Search the material and gather each line with "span" in it.

== Information supplied ==

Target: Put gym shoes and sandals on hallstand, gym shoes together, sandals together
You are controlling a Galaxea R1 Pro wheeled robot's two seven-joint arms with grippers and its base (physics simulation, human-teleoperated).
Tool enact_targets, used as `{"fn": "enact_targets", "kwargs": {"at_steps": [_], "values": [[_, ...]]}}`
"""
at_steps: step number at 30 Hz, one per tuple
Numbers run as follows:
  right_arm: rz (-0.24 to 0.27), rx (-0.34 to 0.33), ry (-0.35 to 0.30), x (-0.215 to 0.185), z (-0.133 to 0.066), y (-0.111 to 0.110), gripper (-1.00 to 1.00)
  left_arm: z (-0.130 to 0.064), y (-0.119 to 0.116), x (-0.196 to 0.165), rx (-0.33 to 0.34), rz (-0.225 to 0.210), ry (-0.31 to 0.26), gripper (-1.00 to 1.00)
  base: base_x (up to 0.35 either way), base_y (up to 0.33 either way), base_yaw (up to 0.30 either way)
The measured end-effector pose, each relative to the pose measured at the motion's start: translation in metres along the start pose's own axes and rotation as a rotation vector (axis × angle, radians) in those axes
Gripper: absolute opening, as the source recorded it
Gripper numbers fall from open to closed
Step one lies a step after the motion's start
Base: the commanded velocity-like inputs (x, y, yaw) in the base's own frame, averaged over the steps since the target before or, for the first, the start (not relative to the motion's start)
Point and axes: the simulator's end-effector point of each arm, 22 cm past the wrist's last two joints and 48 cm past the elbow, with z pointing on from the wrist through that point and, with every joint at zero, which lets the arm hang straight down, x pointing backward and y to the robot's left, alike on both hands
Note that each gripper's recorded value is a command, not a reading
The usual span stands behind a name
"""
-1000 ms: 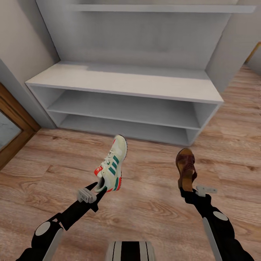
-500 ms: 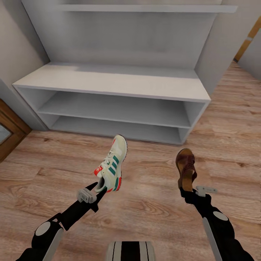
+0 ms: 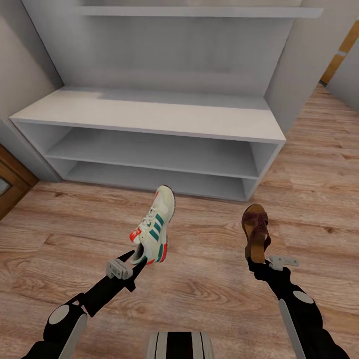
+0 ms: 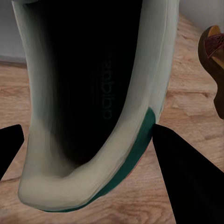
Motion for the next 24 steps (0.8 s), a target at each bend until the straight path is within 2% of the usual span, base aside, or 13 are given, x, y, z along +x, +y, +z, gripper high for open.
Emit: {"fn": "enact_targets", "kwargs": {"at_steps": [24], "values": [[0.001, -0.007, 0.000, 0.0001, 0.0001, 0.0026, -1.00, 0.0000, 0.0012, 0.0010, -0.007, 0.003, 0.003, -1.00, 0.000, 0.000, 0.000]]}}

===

_Result of this exercise_:
The usual span stands behind a name
Motion for the next 24 steps (0.8 s), a target at each bend until the straight path is within 2% of the usual span, base aside, or 13 are given, x, y, z along +x, +y, +z, gripper high for open.

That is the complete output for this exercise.